Russia on Friday blocked a U.S.-drafted U.N. Security Council statement condemning the Syrian government's increasing military offensive on Aleppo, diplomats said.
The move heightened diplomatic tensions ahead of a key Russia-U.S.-U.N. meeting in Geneva on Friday on organizing an international Syria peace conference.
Russian diplomats refused to allow any mention in the statement of President Bashar Assad's tactics, diplomats said.
In the face of the obstacles, the United States decided to withdraw the draft which needs the approval of all 15 Security Council members to be released. A spokesman said the U.S. administration was "very disappointed" at the Russian blocking.
The United States wanted the statement to express "outrage at the use of air strikes by the Syrian government, in particular the use of heavy indiscriminate weapons, including Scud missiles and 'barrel bombs,' which were dropped on Aleppo" this week.
The Doctors Without Borders group says at least 189 people have been killed and nearly 900 wounded in the Aleppo bombings since Sunday.
The statement would have expressed concern at the general "escalating level of violence in the Syrian conflict and condemned all violence by all parties."
Russia would not comment publicly on the statement. But it has strongly defended Assad from Security Council action during the 33-month-old war in which the U.N. says well over 100,000 people have been killed.
"We are very disappointed that a Security Council statement expressing our collective outrage at the brutal and indiscriminant tactics employed by the Syrian regime against civilians has been blocked," said Kurtis Cooper, deputy spokesman for the U.S. mission to the United Nations.
"These barrel bombs -- and the explosive materials contained within them -- further underscore the brutality of the Assad regime and the lengths they will go to attack and kill their own people," he added.

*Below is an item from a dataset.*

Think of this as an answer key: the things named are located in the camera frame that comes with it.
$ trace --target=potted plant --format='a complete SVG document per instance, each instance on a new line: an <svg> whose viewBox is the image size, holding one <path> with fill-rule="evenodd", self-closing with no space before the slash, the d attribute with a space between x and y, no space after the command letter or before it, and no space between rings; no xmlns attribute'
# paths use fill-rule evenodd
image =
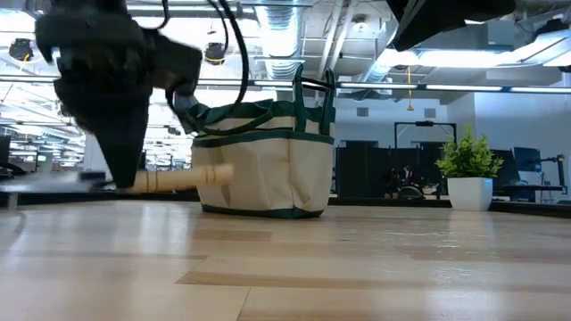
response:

"Regime air raids in and around Aleppo have continued unabated. Surely, at a minimum, the Security Council should be able to condemn such barbarities," said Cooper.
Russia and China have vetoed three U.N. Security Council resolutions proposed by western nations to increase pressure on Assad. Statements, which are not legally binding, have only rarely been agreed on Syria.
But Russia and the United States have jointly pressed for a peace conference that U.N. leader Ban Ki-moon wants to hold in Switzerland from January 22.
U.N.-Arab League peace envoy Lakhdar Brahimi will meet with Russian deputy foreign ministers Mikhail Bogdanov and Gennady Gatilov and U.S. under secretary of state Wendy Sherman in Geneva on Friday to step up conference preparations.
The three sides have still to hammer out whether Iran and Saudi Arabia will be officially invited to the conference and other key details.
Iran, is a major backer of Assad, while Saudi Arabia supports the Syrian opposition. Iran's presence is controversial as it has not accepted a declaration adopted by the major powers in June last year which called for a transitional government in Syria.
The Syrian opposition does not accept Assad's presence in any interim government while the president has several times insisted that he will not stand down.
After the U.N.-U.S.-Russia meeting, Brahimi will call wider talks with envoys from the United States, Russia, China, Britain, France, Iraq, Lebanon, Jordan, Turkey, the European Union and Arab League, said U.N. deputy spokesman Farhan Haq.